Le cœur compense ces altérations lorsque ses réactions d’adaptation permettent une irrigation normale des tissus au repos et au cours d’un léger effort.
CARDIOTONIQUES MAJEURS
Les cardiotoniques majeurs sont retirés: de la digitale pourprée, Digitalis purpurea, Scrofulariacée, pour la digitoxine (anciennement Digitaline découverte par Nativelle) et gitoxine; de la digitale laineuse, Digitalis lanata Scrofulariacée, pour l’acétyldigitoxine, l’acétylgitoxine, la digoxine, l’acétyldigoxine, le lanatoside C ou deslanoside; de divers Strophantus, Apocynacées, pour l’ouabaïne et la strophantine.
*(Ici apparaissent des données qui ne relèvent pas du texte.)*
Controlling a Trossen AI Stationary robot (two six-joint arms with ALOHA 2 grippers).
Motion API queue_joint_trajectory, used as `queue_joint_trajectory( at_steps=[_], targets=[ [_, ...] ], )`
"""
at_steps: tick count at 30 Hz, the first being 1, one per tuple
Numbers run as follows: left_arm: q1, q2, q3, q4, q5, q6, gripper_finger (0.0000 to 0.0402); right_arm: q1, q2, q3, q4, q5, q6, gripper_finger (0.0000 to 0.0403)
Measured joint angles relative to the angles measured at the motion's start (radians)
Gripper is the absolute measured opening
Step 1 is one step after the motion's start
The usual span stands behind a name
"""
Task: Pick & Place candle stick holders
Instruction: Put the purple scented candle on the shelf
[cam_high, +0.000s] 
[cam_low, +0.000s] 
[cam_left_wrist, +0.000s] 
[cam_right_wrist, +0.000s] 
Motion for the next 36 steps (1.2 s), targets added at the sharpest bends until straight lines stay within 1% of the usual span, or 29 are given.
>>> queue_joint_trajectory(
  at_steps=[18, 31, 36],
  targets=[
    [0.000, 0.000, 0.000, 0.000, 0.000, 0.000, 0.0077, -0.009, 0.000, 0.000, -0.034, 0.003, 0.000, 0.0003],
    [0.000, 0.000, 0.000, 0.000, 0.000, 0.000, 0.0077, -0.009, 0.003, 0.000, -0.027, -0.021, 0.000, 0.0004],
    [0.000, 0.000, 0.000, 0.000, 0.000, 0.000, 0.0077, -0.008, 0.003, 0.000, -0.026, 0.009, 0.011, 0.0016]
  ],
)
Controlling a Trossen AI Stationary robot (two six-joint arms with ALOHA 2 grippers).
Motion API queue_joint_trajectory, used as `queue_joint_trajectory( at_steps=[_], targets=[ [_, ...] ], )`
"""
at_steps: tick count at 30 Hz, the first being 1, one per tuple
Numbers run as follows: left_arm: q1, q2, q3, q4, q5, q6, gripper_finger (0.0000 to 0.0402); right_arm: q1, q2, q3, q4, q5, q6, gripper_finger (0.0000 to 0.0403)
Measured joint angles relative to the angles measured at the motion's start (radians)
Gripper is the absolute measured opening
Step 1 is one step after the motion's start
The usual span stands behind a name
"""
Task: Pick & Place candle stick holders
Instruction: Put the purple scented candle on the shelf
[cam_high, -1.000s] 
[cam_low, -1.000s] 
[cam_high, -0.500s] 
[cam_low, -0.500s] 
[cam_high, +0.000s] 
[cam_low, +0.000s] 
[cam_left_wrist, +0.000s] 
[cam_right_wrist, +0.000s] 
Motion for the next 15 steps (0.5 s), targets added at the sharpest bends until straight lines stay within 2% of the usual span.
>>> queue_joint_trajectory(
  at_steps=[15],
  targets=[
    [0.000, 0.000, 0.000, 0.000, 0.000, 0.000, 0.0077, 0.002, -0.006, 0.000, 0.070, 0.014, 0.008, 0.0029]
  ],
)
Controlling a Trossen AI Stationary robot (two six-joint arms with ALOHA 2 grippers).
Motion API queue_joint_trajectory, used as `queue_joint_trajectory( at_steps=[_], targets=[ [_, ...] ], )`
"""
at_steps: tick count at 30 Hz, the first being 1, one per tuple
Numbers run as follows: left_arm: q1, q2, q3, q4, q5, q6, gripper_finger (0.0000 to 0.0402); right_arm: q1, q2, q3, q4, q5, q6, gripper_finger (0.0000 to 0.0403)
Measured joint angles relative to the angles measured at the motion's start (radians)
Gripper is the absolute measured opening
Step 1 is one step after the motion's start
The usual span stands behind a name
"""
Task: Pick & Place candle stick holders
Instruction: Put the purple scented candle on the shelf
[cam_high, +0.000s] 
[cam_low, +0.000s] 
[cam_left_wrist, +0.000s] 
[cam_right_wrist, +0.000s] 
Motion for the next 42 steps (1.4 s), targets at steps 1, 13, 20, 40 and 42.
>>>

Ils sont constitués d’une génine stéroïdique et de sucres (fig. 24.1).
Fig. 24.1 |
La présence d’un OH en 14 est nécessaire à l’activité cardiotonique, de même que le cycle lactonique insaturé. Les génines sont moins actives que les hétérosides; les sucres, glucose et digitoxose, sont dépourvus d’activité par eux-mêmes mais modulent l’activité des hétérosides (fig. 24.2).